Correspondence: Dr N Zhang, Department of Radiology, Center for Magnetic Resonance Research, University of Minnesota School of Medicine, 2021 6th Street S.E., Minneapolis, MN 55455, USA. E-mail: nanyin@cmrr.umn.edu

Received 22 March 2007; Revised 14 May 2007; Accepted 16 June 2007; Published online 15 August 2007.

Abstract

In this study, the neurovascular coupling relationship was noninvasively studied in the human visual cortex. Graded neuronal/hemodynamic suppression conditions were generated using a paired-stimulus paradigm. Visual evoked potential was measured to quantify neuronal activity. Hemodynamic activities were measured and quantified by perfusion and blood oxygenation level-dependent changes.

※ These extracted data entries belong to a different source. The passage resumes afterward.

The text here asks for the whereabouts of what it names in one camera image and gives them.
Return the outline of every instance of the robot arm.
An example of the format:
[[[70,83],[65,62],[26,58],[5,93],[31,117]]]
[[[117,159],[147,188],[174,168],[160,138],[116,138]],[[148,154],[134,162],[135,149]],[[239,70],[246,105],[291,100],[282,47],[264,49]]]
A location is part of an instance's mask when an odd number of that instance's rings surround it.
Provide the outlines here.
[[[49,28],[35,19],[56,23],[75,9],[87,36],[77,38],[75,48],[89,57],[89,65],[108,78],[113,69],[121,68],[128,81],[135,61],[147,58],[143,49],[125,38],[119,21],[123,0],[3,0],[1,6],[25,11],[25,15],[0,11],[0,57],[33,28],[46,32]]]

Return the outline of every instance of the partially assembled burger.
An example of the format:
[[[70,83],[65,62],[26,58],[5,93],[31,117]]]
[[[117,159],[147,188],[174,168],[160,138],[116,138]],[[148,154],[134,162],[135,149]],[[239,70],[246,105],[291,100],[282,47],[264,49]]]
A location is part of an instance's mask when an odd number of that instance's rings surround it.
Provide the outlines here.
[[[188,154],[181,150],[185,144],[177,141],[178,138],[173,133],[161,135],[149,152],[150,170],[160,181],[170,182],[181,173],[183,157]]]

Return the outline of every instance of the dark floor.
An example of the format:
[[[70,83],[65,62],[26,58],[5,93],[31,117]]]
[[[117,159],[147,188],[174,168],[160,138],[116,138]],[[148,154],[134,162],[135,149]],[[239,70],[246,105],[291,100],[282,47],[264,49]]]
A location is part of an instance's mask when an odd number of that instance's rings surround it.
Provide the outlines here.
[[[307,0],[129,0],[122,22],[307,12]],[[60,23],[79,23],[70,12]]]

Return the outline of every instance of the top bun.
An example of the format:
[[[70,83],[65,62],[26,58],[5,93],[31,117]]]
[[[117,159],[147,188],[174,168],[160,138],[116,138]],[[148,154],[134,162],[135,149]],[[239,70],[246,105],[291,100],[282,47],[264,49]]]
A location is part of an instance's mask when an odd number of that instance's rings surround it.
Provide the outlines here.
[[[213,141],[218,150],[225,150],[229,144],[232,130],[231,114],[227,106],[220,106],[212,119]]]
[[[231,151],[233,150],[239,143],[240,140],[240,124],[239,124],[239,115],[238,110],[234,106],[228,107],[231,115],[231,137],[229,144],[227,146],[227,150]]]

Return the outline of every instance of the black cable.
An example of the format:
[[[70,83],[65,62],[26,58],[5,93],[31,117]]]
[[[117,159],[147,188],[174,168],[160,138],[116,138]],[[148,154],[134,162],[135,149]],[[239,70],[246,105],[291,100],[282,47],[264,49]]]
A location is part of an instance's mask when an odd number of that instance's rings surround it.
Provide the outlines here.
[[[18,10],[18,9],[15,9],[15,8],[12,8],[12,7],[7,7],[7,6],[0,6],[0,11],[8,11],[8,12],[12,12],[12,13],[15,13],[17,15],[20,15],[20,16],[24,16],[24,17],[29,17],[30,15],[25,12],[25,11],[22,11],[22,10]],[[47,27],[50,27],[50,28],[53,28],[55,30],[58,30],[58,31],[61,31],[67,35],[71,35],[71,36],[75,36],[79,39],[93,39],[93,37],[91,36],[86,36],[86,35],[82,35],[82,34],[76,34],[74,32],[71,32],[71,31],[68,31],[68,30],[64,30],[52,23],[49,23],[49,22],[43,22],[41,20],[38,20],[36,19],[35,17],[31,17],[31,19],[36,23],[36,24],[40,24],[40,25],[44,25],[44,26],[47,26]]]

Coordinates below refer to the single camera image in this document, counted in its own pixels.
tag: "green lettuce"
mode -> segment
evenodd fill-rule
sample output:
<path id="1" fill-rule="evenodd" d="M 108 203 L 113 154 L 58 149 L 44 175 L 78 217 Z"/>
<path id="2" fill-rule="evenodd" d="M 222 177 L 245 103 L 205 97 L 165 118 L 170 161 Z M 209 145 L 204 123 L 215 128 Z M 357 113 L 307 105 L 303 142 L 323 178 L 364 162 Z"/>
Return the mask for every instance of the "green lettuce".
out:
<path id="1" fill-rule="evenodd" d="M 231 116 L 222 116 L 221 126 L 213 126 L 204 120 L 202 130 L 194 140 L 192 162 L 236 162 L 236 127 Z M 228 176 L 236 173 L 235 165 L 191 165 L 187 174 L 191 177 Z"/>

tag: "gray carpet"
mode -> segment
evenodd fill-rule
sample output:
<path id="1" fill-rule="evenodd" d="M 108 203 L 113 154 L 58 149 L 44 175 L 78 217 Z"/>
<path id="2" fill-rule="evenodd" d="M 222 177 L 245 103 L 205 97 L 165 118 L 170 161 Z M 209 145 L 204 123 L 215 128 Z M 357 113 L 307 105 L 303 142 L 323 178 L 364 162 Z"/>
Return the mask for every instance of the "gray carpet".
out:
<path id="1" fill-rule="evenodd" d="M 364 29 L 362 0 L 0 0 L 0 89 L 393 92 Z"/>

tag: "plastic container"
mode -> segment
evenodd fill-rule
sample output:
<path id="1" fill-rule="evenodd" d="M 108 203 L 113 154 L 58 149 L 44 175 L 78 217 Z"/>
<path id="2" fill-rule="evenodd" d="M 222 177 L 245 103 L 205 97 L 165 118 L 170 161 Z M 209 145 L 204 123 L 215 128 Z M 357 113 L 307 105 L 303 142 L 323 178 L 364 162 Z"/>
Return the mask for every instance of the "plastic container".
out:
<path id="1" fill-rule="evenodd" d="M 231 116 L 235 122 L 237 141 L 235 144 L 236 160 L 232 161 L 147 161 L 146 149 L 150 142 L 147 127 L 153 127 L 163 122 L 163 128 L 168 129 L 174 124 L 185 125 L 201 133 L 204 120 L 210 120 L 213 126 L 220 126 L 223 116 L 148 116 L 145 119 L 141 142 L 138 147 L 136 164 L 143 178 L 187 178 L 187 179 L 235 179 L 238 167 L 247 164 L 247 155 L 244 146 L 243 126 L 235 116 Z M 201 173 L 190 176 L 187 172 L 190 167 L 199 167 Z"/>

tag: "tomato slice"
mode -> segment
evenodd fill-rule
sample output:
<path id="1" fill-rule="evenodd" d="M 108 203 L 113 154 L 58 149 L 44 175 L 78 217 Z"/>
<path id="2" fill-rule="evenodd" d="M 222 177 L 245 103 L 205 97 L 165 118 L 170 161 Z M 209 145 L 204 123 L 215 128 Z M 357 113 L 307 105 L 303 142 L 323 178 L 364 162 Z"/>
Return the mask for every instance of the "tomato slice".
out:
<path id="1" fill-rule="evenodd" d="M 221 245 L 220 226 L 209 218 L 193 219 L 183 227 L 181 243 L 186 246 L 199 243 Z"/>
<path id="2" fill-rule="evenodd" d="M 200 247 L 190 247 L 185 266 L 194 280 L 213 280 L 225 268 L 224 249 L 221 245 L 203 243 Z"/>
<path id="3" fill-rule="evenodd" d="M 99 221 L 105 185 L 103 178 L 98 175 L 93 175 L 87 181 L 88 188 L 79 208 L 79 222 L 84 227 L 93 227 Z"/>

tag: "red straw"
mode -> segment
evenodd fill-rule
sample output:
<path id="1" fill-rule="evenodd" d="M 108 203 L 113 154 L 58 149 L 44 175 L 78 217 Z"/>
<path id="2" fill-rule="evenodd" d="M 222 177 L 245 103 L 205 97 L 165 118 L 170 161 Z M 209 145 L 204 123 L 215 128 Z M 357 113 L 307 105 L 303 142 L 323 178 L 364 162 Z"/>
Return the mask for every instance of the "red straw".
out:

All quantification was normalized to the same activation condition induced by a single stimulus paradigm within each experimental session. This experiment design eliminated the confounding factors such as anesthesia and inconsistent neurovascular coupling patterns within and/or among tasks. The results reveal that (i) there is a tight neurovascular coupling at graded neuronal suppression conditions; (ii) the neurovascular coupling relationship contains a subtle, but significant, nonlinear component; and (iii) the linear model, nevertheless, is still a good approximation reflecting the neurovascular coupling relationship. This study extends the range of the neurovascular coupling relationship from graded neuronal excitation conditions to graded neuronal suppression conditions.